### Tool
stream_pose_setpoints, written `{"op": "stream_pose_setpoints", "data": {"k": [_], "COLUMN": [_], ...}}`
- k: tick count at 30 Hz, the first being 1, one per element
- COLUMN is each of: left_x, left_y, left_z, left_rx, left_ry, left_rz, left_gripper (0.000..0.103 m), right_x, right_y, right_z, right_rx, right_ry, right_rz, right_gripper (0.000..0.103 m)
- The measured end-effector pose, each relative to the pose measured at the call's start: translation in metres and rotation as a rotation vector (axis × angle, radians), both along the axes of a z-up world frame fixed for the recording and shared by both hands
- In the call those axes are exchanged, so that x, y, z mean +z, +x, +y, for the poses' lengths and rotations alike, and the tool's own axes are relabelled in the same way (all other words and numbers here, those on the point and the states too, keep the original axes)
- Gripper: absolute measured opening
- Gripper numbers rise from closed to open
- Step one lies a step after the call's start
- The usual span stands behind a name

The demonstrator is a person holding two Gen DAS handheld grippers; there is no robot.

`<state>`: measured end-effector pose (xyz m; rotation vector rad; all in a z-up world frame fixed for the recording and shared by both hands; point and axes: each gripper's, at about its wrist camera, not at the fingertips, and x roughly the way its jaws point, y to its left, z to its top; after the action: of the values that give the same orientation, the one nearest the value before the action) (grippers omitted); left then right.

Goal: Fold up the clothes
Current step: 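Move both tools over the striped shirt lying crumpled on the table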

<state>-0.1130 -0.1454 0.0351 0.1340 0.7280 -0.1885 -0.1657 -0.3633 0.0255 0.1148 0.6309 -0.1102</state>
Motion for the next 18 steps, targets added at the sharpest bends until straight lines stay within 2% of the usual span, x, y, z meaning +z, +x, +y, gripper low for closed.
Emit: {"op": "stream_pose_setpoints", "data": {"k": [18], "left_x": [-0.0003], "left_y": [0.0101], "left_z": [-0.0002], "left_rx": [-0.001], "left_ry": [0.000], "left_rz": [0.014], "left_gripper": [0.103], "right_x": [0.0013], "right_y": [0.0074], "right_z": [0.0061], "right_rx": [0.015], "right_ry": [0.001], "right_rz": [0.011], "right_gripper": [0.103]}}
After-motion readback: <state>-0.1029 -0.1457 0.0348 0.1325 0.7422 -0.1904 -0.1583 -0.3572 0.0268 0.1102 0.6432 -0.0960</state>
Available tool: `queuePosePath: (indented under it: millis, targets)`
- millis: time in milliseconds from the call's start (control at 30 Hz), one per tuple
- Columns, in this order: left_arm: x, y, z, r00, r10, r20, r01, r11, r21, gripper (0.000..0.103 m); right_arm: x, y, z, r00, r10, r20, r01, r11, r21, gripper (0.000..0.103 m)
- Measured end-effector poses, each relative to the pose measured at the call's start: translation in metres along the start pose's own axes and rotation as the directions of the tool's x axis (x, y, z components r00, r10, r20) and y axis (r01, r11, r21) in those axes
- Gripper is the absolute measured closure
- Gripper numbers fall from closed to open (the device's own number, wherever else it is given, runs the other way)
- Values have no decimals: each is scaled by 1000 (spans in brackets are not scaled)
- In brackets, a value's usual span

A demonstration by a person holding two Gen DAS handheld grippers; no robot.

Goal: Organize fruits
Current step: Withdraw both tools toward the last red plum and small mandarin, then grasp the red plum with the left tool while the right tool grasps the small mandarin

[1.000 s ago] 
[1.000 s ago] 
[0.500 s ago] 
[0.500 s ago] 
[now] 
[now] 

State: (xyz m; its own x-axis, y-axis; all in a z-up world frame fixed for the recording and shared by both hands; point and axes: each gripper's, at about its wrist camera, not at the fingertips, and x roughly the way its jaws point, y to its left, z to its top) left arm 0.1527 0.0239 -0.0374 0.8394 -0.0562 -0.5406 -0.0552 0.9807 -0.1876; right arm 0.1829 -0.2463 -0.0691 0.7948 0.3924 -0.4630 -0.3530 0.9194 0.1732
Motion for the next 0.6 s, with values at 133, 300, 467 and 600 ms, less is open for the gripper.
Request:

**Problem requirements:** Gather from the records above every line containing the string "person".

**Output of the exercise:**
The demonstrator is a person holding two Gen DAS handheld grippers; there is no robot.
A demonstration by a person holding two Gen DAS handheld grippers; no robot.

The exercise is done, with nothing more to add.